Regresé rápido a casa con ganas de venirme entre sus piernas, mirándole esos ojos. Quería vaciarme en ella y ver el líquido blanco, caliente y espeso corriendo entre sus muslos de animal de monte europeo. Luego… dormirme sobre ella.
Para mi sorpresa, Cecilia estaba en casa con su hija y trabajaban sobre la misma mesa donde el gato ronroneaba. La hija era una muchacha de unos veinte años, bonita y simpática.
Después del saludo traté de mirar a Cecilia, pero todo se había enfriado. Estaba en plan madre y apenas me preguntó por mi día. Y no, en la cocina no había comida para mí.
Inventé que tenía sueño y subí los escalones con mucha hambre y pensando que la cagué. Metí la pata. Fui muy lejos con el flirteo. En el cuarto solo tenía a mano un chocolate.
Amaneció. En la ducha había un tanga colgado de la pila. No sabía si era de Cecilia. Esta vez no olí.
Cecilia, en la cocina, preparó café, se justificó con algo de la hija y dejó claro que en la noche la muchacha no estaría.
Para despedirme dijo que me cocinaría algo típico de su pueblo natal y me preguntó si podíamos ver la película. Respondí que sí, pero tenía miedo. ¿Realmente iba a pasar?
Me fui a la ciudad, a la pesadez de los parisinos, a las miradas racistas.
Volví cuando cayó la noche. Entre las penumbras había un bombillo amarillo, allá a lo lejos, con una tela turca que disipaba. El gato ronroneaba en la mesa, sobre el fogón una sopa y unas nueces a un lado. La saludé. Esa vez llevaba un vestido negro más corto. Sus brazos eran fuertes.
Preparé el televisor, el HDMI, el ordenador, la película. Ella puso la mesa. Comimos y entre vinos le dije: «Cecilia, no quiero ser irrespetuoso, pero me gustaría comerte a besos».
Me miró y no movió un músculo. Seguí hablando nervioso y expresé que nuestro trato de arrendado y casera terminaba, que me iba lejos, que nunca más nos volveríamos a ver.
Ella dejó todo y subió las escaleras. La seguí con dudas. La encontré de espaldas, en el centro de su habitación. Me acerqué para tocarla. Ella se quitó las gafas y se volteó para besarme. Su lengua tocó mi lengua con suavidad y sus manos agarraron mis caderas acercándome a su cuerpo.
Luego se desvistió. Todo su cuerpo estaba muy marcado por el tiempo, la desilusión, la enfermedad… pero su mirada. ¡Su mirada! Nunca en mis cuarenta años había visto una mirada de deseo como esa. Cecilia tenía sesenta y sus ganas llenaron toda la habitación.
Su boca recorrió mi cuerpo y cuando me comió donde más yo quería, sus ojos no se despegaron de los míos.
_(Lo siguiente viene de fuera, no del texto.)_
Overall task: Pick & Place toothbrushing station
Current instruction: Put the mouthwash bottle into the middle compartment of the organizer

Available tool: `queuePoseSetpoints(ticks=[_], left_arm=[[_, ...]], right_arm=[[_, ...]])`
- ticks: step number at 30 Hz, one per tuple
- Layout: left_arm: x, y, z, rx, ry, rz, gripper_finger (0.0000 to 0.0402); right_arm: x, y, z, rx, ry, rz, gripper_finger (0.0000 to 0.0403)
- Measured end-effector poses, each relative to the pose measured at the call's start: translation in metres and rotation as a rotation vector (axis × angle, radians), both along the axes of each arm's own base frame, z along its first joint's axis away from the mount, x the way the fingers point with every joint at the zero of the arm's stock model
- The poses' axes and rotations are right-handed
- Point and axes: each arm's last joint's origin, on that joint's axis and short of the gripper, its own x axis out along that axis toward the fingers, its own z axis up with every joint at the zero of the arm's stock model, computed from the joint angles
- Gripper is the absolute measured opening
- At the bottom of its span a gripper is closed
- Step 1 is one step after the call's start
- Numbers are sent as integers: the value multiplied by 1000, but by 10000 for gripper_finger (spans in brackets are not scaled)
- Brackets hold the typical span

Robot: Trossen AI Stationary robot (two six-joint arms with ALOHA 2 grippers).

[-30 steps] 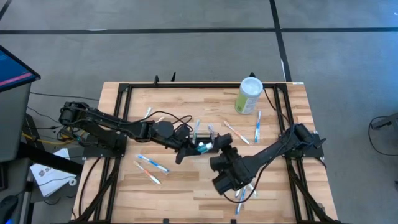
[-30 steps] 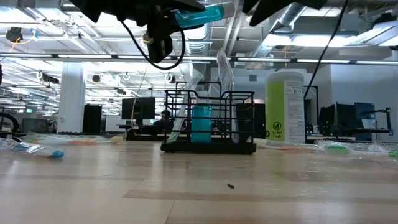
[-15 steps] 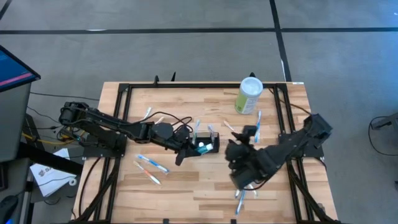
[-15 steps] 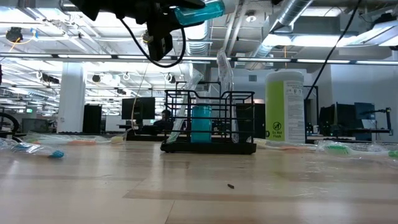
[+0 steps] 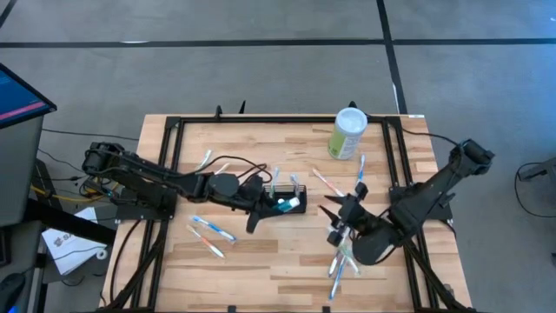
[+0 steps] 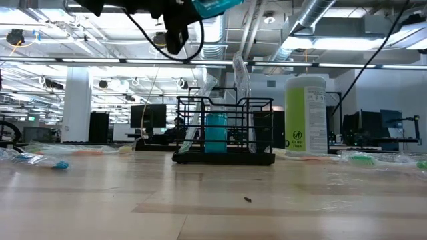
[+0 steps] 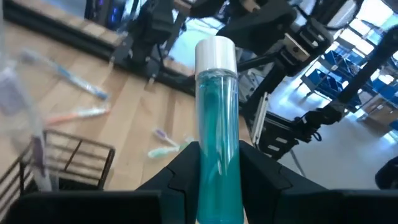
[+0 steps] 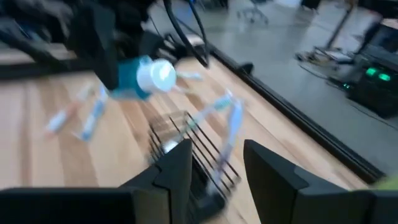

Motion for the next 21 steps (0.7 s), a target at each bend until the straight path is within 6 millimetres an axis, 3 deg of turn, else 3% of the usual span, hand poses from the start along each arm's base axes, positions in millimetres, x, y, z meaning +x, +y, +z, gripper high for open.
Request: queuePoseSetpoints(ticks=[11, 21], left_arm=[[0, -9, 9, 101, -108, 25, 81], [-1, -10, 12, 137, -143, 16, 81]], right_arm=[[22, -17, -3, 78, -261, 262, 133], [33, -30, -1, 130, -315, 364, 145]])
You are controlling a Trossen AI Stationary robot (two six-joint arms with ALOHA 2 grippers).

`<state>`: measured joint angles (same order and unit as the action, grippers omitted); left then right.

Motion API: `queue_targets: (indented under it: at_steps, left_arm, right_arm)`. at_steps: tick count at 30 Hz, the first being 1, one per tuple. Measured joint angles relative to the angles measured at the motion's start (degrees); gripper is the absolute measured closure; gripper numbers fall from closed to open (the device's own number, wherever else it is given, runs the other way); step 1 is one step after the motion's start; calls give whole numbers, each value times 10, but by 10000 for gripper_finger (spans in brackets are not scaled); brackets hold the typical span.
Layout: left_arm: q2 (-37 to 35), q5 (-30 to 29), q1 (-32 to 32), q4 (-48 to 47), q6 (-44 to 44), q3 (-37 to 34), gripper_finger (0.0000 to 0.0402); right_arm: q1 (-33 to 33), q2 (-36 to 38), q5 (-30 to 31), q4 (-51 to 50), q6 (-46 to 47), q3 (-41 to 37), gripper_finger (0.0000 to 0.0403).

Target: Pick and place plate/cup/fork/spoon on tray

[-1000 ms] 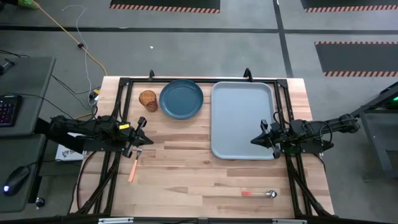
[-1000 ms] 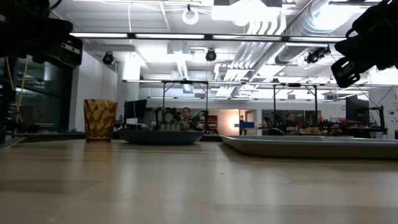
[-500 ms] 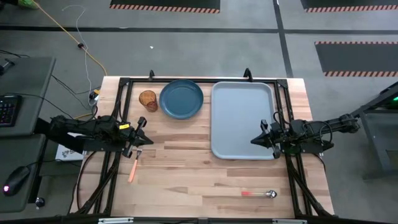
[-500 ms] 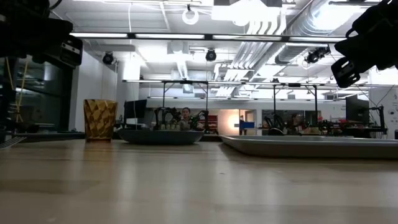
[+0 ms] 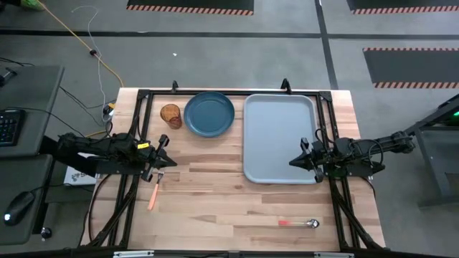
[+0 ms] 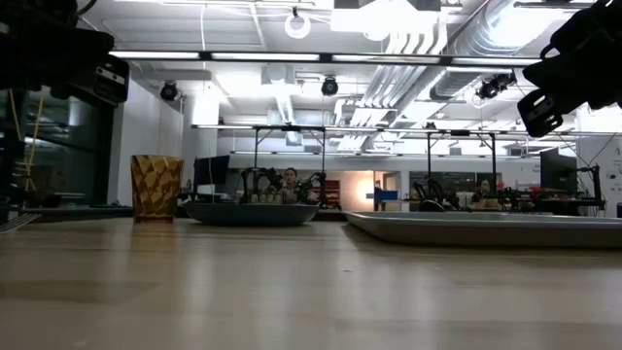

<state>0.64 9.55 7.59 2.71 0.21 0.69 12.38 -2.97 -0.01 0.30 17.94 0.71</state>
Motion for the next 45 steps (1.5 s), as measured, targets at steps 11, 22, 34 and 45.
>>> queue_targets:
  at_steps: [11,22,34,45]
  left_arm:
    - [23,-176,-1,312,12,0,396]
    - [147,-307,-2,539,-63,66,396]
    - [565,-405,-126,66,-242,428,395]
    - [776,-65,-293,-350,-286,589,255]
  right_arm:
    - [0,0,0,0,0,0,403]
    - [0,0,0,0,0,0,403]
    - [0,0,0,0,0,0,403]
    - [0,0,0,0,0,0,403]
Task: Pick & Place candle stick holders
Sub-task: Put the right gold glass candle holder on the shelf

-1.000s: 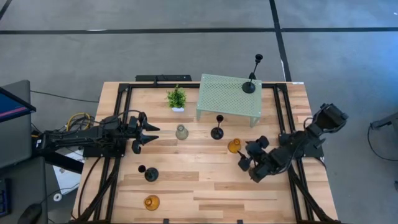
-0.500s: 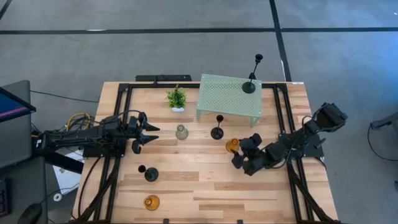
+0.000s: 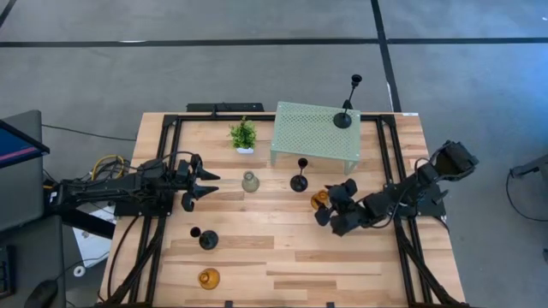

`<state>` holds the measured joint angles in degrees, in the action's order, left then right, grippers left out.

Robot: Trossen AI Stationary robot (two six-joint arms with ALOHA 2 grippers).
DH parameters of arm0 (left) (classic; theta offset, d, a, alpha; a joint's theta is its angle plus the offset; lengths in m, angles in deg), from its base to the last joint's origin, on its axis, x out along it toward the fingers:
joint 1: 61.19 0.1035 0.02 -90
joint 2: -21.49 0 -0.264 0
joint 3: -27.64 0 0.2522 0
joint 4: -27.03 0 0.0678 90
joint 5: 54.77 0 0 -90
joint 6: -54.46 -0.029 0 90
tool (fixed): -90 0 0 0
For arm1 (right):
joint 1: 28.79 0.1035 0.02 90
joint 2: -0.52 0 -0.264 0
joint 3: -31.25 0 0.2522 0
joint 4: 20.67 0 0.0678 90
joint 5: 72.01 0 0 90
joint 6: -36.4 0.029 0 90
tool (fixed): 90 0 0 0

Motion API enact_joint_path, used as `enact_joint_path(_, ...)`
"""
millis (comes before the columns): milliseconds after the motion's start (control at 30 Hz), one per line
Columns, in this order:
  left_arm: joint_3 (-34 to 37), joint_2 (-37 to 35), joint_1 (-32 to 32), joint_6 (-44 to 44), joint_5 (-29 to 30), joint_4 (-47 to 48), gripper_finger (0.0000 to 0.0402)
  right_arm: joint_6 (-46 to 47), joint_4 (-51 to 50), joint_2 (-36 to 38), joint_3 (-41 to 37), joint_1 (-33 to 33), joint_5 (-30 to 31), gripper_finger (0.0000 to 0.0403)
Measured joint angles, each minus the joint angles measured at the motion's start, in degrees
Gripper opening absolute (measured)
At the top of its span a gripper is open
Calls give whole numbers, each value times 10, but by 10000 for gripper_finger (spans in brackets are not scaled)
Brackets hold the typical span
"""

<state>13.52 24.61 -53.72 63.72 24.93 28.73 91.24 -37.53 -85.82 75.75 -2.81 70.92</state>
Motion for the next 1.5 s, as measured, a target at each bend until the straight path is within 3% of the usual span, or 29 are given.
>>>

La acomodé y me subí sobre ella. Mi erección se abrió camino y le besé la cara mientras la penetraba. Sensaciones encontradas, estar a punto de eyacular y no querer. Ella me lo pidió, no quería que me contuviera. Me dejé ir y en tres movimientos sentí que la llenaba.
Nos morimos de la risa.
No sé en qué momento me quedé dormido… Abrí los ojos y estaba solo en la cama. Hice la maleta y abajo me esperaba un café tapado con un platico. Una nota pidiendo que dejara las llaves y una despedida formal: ¡Buen viaje, Carlos!
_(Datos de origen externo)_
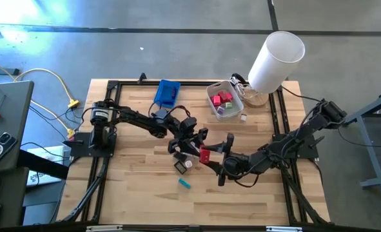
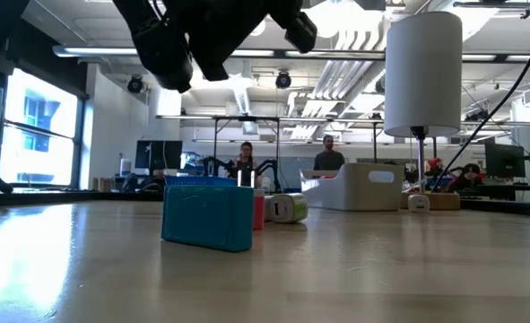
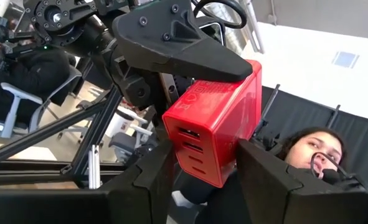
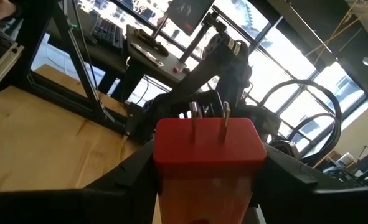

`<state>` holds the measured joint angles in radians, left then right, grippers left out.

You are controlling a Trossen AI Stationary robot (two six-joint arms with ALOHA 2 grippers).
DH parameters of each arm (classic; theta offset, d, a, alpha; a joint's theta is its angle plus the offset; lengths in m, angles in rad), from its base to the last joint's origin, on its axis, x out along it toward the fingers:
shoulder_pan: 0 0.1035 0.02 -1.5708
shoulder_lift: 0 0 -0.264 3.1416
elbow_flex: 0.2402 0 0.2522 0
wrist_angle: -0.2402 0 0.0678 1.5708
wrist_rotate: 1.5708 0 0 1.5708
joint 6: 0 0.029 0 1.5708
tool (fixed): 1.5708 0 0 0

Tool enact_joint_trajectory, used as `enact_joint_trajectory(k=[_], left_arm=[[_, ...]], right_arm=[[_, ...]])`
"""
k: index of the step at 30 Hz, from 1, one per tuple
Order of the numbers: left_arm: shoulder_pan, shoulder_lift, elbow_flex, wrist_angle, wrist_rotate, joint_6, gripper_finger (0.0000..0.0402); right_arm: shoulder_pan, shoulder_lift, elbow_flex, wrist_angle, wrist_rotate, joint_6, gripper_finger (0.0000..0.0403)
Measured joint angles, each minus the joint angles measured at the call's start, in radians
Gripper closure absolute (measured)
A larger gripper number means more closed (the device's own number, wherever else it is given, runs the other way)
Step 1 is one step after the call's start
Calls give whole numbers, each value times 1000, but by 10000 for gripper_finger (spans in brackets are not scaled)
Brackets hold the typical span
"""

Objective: Pick & Place Office items
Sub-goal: Put the red charger adapter into the white bin

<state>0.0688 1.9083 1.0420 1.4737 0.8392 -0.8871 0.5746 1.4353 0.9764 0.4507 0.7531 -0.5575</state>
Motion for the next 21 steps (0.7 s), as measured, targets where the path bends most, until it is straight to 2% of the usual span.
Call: enact_joint_trajectory(k=[3,5,11,13,15,21], left_arm=[[0,0,0,-2,10,1,242],[1,0,0,0,23,14,223],[2,1,-1,-1,34,46,123],[18,1,-1,2,73,60,99],[44,2,-1,17,107,74,87],[111,2,-2,17,117,99,81]], right_arm=[[-1,0,0,2,-3,3,204],[0,0,0,2,-1,7,204],[3,0,1,0,-1,7,204],[8,0,1,2,4,7,204],[24,0,2,8,1,7,204],[88,-1,2,10,30,43,204]])
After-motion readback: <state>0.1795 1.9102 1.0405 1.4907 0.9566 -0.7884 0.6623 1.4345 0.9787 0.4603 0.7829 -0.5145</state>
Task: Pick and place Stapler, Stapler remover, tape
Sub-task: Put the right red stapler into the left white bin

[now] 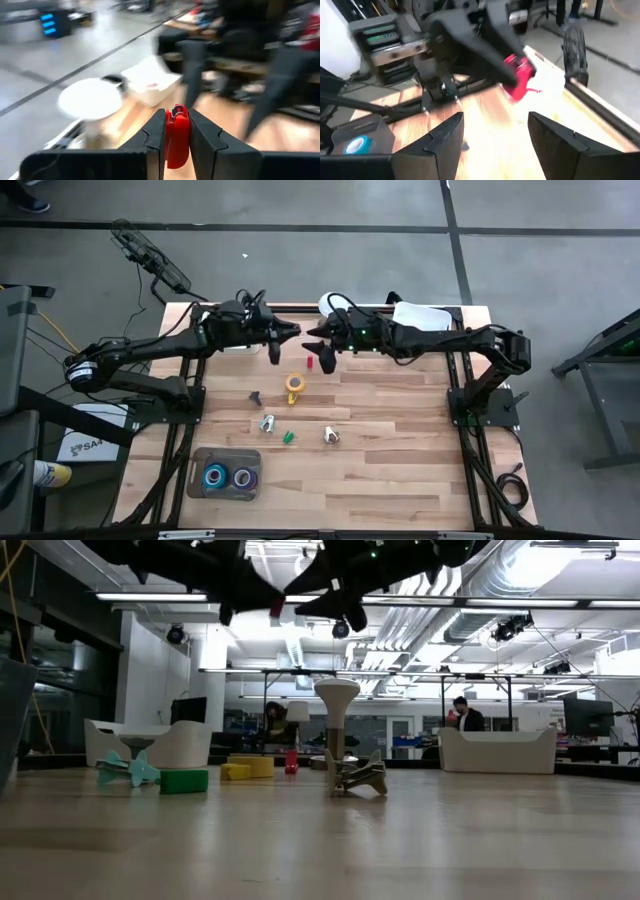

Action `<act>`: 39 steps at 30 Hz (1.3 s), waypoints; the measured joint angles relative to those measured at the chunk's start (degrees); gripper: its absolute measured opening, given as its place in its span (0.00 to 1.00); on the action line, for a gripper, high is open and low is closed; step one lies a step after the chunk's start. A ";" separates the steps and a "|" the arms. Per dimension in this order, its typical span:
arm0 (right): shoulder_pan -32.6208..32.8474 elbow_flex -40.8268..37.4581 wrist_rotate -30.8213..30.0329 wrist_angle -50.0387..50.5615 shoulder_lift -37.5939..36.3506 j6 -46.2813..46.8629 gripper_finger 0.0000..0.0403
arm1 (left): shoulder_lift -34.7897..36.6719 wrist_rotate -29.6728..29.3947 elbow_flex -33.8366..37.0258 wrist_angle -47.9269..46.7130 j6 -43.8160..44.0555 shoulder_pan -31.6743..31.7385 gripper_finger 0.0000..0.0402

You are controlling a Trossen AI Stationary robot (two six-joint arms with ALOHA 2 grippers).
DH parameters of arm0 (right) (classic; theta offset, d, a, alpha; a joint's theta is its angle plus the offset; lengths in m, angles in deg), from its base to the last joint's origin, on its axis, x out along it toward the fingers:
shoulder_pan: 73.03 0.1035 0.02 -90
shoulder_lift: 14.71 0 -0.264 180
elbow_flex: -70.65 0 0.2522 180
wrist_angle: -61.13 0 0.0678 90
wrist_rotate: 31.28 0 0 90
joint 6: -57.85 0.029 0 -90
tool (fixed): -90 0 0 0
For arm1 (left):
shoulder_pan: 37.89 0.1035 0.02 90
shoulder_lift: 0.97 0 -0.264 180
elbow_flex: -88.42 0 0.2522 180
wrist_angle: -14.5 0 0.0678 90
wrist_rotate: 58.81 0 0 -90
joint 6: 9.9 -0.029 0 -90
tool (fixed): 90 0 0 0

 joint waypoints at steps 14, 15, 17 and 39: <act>0.01 -0.04 -0.13 6.09 0.00 1.93 0.53 | 0.03 -23.31 -0.02 -28.13 14.35 10.63 0.13; 0.01 -0.04 -0.17 6.09 0.00 1.93 0.53 | -0.02 -23.31 -0.02 -30.08 15.12 11.84 0.13; 0.01 -0.04 -0.44 6.09 0.00 1.93 0.53 | -0.04 -23.31 -0.02 -33.95 16.11 14.14 0.13; 0.01 -0.11 -4.55 8.41 0.00 4.04 0.53 | -13.20 -21.68 1.20 -42.31 18.01 30.53 0.17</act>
Me monté en la guagua y una sensación rara me inundó.
Antes de subirme al avión descubrí que su contacto en WhatsApp no tenía foto. No sabía si me había bloqueado. Le escribí un superpárrafo lleno de cosas lindas y no recibí respuesta.
Me la imaginé negando con la cabeza y creyendo que todo fue una tontería. Para mí no lo fue y quería escribirle y contarle de mi vida y estar en contacto… pero Cecilia tenía otro plan. Quería estar tranquila.
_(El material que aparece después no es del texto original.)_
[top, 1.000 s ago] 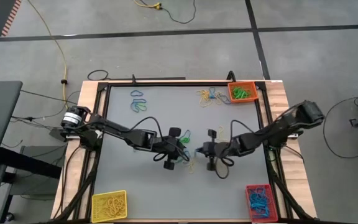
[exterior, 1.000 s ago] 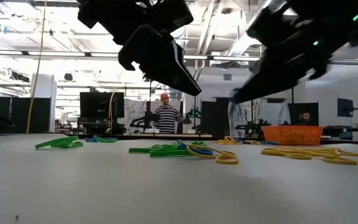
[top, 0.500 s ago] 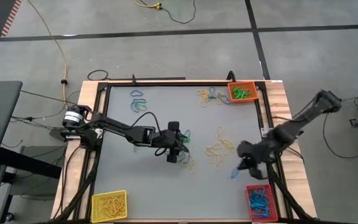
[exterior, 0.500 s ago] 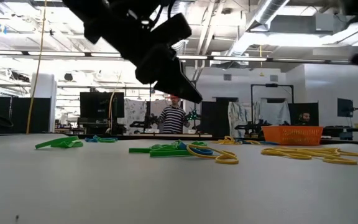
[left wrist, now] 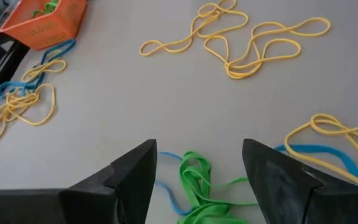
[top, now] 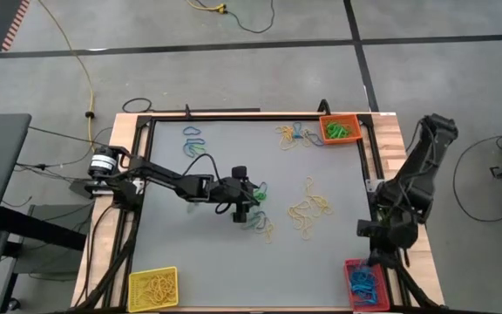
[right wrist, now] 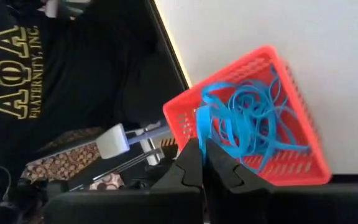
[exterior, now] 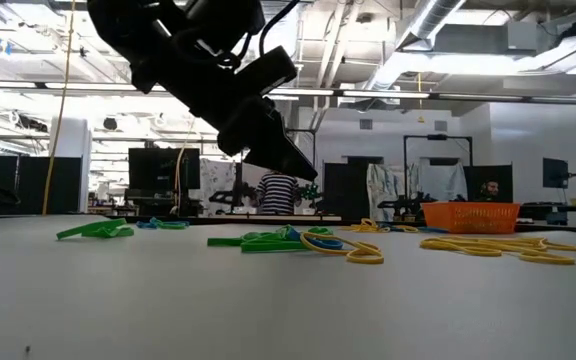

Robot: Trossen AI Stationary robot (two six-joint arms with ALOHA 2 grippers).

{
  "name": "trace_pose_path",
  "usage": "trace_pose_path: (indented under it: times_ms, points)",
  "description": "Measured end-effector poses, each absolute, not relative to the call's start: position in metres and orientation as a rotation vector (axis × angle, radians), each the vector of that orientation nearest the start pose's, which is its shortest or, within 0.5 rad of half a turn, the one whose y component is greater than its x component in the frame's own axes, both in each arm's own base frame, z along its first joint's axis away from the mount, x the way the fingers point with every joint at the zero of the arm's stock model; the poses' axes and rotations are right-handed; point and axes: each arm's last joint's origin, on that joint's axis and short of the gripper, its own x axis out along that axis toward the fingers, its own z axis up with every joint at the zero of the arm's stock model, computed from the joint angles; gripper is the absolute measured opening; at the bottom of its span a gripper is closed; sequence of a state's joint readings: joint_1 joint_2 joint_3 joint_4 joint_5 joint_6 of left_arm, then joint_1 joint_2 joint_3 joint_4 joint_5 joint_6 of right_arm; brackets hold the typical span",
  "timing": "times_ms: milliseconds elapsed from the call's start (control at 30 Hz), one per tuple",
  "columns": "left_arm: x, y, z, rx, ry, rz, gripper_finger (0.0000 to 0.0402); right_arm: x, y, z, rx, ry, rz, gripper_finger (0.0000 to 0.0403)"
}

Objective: Sort rubber bands into baskets
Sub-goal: Put the blue rubber band into the red bin

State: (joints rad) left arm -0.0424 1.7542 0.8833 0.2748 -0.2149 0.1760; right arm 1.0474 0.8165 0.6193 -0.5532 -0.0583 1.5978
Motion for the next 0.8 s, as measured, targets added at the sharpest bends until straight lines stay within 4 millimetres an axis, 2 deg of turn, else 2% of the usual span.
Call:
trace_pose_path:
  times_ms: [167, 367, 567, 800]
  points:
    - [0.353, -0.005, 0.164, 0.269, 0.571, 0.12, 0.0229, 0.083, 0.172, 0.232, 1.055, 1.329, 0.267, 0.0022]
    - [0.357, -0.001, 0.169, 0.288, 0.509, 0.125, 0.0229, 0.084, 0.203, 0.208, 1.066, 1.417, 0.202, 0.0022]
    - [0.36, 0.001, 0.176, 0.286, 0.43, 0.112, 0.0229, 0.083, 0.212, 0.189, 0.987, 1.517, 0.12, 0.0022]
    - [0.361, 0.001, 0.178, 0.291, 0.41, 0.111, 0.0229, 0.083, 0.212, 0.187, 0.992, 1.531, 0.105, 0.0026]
A los pocos días le escribí al amigo que me había recomendado y disimulando traté de saber de Cecilia. El socio me dijo que estaba de maravillas, otro amigo de Cuba ahora estaba en mi habitación.
Aquello me destruyó. ¿No era el único? ¿No había sido especial?
Volví a escribirle y nada. Conseguí su email y le dije que estaba escribiendo sobre ella. Respondió con risas y me pidió que no usara su nombre. Le pregunté: ¿Qué nombre quieres que te ponga?
Nunca respondió.
Ahora mismo le estoy adjuntando estas páginas. A ver si después que lea quiere escribir.